Repeat precisely the span of lines below that opens with the line containing "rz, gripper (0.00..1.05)" and closes with the line containing "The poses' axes", both included.

Records for processing below:

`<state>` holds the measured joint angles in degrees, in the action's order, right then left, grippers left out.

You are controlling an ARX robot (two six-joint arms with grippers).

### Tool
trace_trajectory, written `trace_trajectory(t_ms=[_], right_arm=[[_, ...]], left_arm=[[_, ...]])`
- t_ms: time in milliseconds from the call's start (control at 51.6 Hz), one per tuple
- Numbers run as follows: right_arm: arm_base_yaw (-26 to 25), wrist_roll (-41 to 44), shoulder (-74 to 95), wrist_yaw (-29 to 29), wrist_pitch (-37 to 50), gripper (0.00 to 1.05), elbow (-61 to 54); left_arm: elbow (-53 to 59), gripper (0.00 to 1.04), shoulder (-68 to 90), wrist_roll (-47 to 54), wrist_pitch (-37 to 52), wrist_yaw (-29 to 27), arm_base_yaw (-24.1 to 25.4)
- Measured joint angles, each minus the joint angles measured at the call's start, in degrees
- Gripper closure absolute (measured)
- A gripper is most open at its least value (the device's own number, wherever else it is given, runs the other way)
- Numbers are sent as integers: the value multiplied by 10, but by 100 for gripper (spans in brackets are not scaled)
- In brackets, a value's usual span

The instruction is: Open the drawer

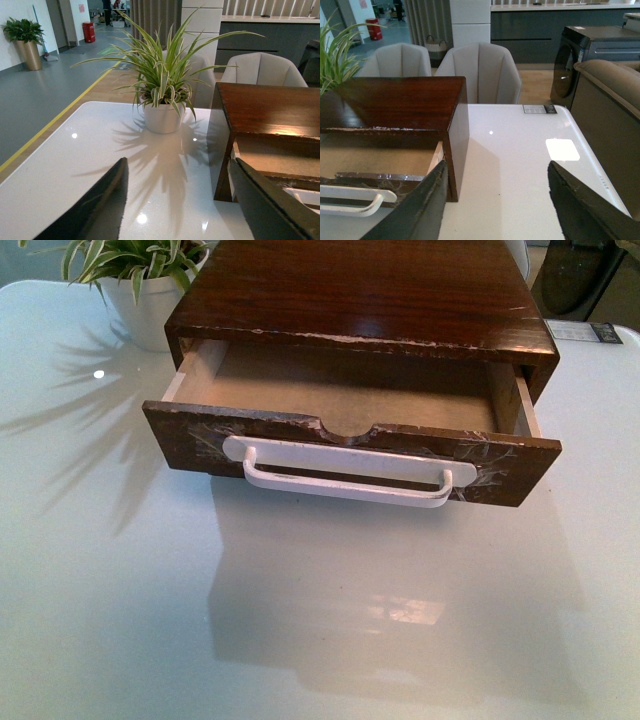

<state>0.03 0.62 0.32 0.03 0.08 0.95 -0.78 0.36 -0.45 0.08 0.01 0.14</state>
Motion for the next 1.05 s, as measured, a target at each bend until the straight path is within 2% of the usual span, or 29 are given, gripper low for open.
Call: trace_trajectory(t_ms=[116, 155, 1046], right_arm=[[0, 0, 0, 0, 0, 16, 0], [0, 0, 0, 0, 0, 7, 0], [0, 0, 0, 0, 0, 9, 0]], left_arm=[[0, 7, 0, 0, 0, 0, 0], [0, 9, 0, 2, 0, 0, 0], [0, 8, 0, 2, 0, 0, 0]])
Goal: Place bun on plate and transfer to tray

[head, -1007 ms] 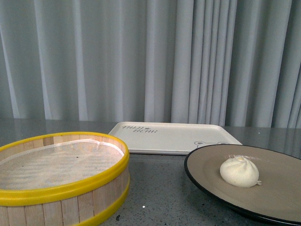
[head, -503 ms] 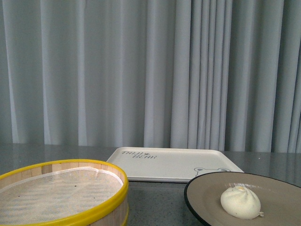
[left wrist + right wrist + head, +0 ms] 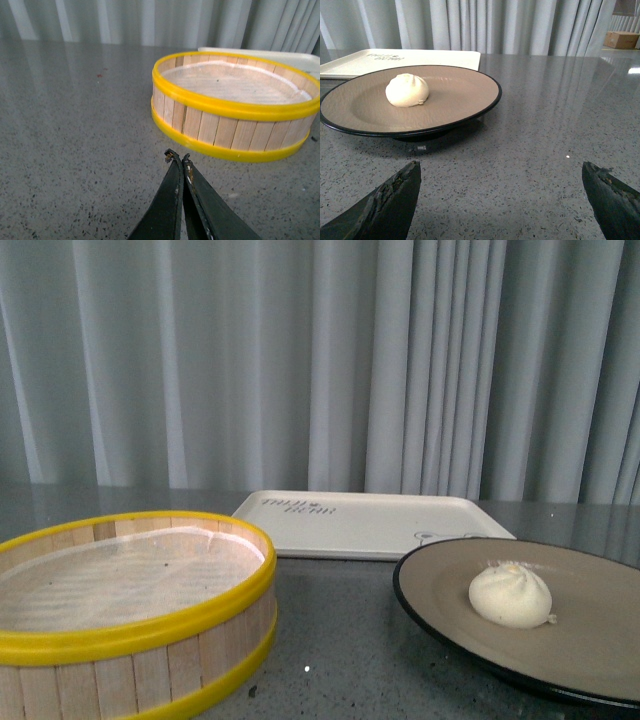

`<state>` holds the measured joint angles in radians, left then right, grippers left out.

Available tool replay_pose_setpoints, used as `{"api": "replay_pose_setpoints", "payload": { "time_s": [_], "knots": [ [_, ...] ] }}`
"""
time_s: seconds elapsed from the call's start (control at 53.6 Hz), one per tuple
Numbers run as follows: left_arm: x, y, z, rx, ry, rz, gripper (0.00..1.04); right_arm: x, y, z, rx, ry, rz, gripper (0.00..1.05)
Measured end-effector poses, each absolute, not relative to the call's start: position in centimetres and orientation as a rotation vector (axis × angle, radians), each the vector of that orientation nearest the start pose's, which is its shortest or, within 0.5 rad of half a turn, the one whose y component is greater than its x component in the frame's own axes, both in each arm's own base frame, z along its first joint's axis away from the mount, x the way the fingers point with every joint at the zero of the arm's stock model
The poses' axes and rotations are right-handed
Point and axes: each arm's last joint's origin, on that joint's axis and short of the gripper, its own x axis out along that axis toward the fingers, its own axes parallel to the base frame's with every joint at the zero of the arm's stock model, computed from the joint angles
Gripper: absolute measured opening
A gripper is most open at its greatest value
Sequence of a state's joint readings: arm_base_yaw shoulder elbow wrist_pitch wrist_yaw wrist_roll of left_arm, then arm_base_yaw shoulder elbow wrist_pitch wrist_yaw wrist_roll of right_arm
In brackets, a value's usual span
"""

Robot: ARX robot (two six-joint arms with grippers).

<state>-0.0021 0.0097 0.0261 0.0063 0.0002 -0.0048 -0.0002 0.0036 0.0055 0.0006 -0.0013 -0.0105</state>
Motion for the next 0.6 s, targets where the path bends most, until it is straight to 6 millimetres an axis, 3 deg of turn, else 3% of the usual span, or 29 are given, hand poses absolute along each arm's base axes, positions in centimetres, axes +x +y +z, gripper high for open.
{"api": "replay_pose_setpoints", "payload": {
  "time_s": [0.131,0.242,0.503,0.597],
  "knots": [
    [9.64,-0.02,17.22,-0.006,-0.023,-0.002,0.05,9.76,0.0,16.52,-0.01,-0.002,0.001,0.96],
    [9.63,-0.02,17.22,-0.005,-0.023,-0.002,0.23,9.76,0.0,16.52,-0.01,-0.002,0.001,0.96],
    [9.63,-0.02,17.22,-0.005,-0.023,-0.002,0.85,9.76,0.0,16.52,-0.01,-0.002,0.001,0.96],
    [9.63,-0.02,17.22,-0.004,-0.023,-0.002,1.0,9.76,0.0,16.52,-0.01,-0.002,0.001,0.96]
  ]
}}
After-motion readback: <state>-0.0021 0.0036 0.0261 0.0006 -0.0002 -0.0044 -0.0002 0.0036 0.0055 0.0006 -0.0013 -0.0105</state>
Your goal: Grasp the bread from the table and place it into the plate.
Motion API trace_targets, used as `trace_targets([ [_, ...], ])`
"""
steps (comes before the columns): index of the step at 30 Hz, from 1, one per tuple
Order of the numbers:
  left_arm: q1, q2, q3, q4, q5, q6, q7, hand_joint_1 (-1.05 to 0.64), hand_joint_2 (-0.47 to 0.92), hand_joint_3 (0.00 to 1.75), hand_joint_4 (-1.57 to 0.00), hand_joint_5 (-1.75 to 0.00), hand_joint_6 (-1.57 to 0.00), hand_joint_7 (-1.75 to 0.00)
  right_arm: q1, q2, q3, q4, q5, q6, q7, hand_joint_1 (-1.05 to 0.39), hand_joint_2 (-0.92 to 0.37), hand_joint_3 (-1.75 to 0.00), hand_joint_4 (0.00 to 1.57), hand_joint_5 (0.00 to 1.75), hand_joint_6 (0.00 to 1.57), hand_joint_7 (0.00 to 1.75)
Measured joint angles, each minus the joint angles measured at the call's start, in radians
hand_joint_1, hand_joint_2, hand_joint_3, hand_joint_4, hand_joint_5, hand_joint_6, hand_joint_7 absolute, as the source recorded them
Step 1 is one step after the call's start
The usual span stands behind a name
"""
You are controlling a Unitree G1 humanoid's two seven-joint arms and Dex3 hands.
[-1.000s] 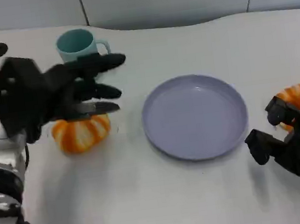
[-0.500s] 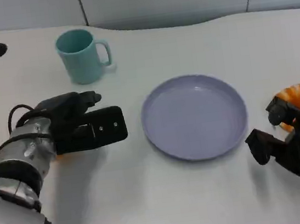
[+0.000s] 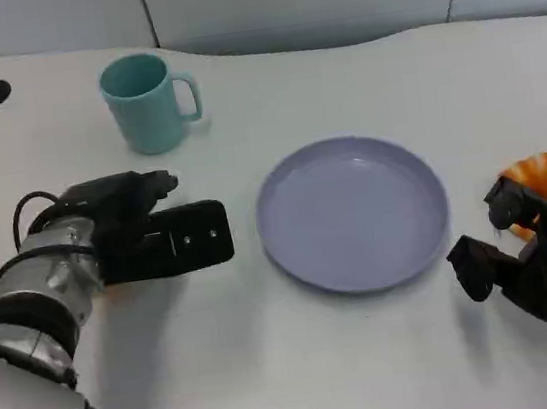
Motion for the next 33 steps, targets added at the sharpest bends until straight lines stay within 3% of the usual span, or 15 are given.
trace_targets([
  [2, 0.0, -0.001, -0.017, 0.004, 0.014, 0.027, 0.003, -0.75, 0.92, 0.07, -0.3, -0.01, -0.36, -0.01, 0.0, 0.0, -0.001, 0.0, 0.0, 0.0, -0.001, -0.41, -0.89, 0.0, 0.89, 1.75, 0.64, 1.75],
  [5, 0.0, -0.001, -0.02, 0.004, 0.018, 0.029, 0.057, -0.58, 0.87, 0.01, -0.63, -0.1, -0.65, -0.07, 0.0, 0.0, -0.001, 0.001, 0.0, -0.001, -0.001, -0.41, -0.89, 0.0, 0.9, 1.75, 0.65, 1.75],
  [9, 0.0, -0.001, -0.02, 0.0, 0.018, 0.001, 0.16, -0.53, 0.86, 0.0, -0.76, -0.08, -0.76, -0.05, 0.0, 0.0, -0.001, 0.005, 0.0, -0.011, -0.001, -0.41, -0.89, 0.0, 0.9, 1.75, 0.65, 1.75],
  [21, 0.011, 0.011, -0.026, -0.06, 0.035, -0.202, 0.419, -0.64, 0.88, 0.0, -0.7, -0.01, -0.68, 0.0, 0.0, -0.002, -0.001, 0.008, 0.0, -0.011, -0.006, -0.41, -0.89, -0.01, 0.9, 1.75, 0.64, 1.75],
  [25, 0.011, 0.034, -0.026, -0.08, 0.038, -0.203, 0.412, -0.65, 0.9, 0.01, -0.63, 0.0, -0.6, 0.0, 0.0, -0.004, -0.001, 0.008, 0.0, -0.011, -0.005, -0.41, -0.89, -0.01, 0.89, 1.75, 0.64, 1.75],
  [33, 0.005, 0.096, -0.013, -0.145, 0.025, -0.124, 0.213, -0.64, 0.88, 0.0, -0.56, 0.0, -0.52, 0.0, 0.0, -0.005, -0.001, 0.009, 0.0, -0.01, -0.004, -0.41, -0.89, 0.0, 0.89, 1.75, 0.63, 1.75],
])
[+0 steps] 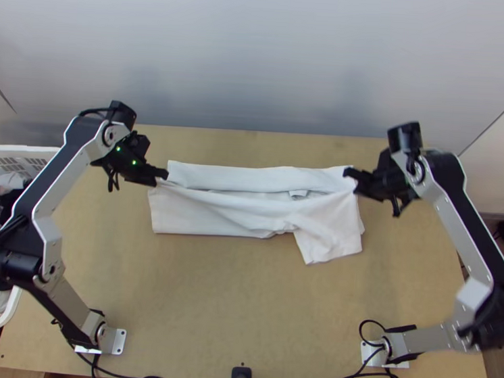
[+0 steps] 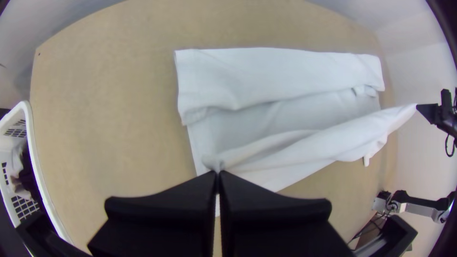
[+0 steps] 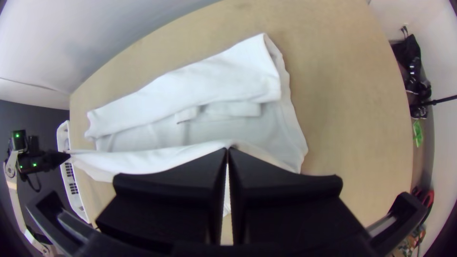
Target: Fold the t-shirt
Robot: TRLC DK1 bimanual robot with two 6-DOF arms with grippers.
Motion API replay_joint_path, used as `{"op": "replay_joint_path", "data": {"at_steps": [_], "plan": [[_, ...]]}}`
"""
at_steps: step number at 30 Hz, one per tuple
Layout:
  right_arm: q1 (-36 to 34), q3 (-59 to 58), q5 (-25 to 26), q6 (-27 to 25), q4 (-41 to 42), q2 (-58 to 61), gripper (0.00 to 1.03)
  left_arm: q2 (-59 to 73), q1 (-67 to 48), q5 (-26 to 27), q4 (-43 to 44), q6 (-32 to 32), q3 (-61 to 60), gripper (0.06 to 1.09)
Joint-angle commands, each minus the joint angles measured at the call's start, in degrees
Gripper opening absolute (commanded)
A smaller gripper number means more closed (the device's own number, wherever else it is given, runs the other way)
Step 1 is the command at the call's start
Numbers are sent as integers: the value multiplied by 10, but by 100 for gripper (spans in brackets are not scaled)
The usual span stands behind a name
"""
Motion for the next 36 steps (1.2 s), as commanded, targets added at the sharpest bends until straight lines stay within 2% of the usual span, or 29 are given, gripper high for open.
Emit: {"op": "replay_joint_path", "data": {"at_steps": [1,17,36], "plan": [[-1,130,1,-16,0,118,3,54,-5,0,-29,1,98,10],[25,386,0,-20,-11,340,3,133,-6,-1,-55,-11,192,10],[33,417,1,-17,-8,427,3,211,28,-9,-45,-12,234,10]]}}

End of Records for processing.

▸ **Written solution**
Numbers run as follows: left_arm: x, y, z, rx, ry, rz, gripper (0.00..1.04); right_arm: x, y, z, rx, ry, rz, gripper (0.00..1.05)
Measured end-effector poses, each absolute, not relative to the call's start: position in centimetres and orientation as a rotation vector (axis × angle, radians), each the vector of that orientation nearest the start pose's, which is its shortest or, within 0.5 rad of half a turn, the one whose y component is greater than its x component in the frame's own axes, both in each arm's own base frame, z along its first joint's axis away from the mount, x the way the fingers point with every joint at the zero of the arm's stock model
The poses' axes and rotations are right-handed

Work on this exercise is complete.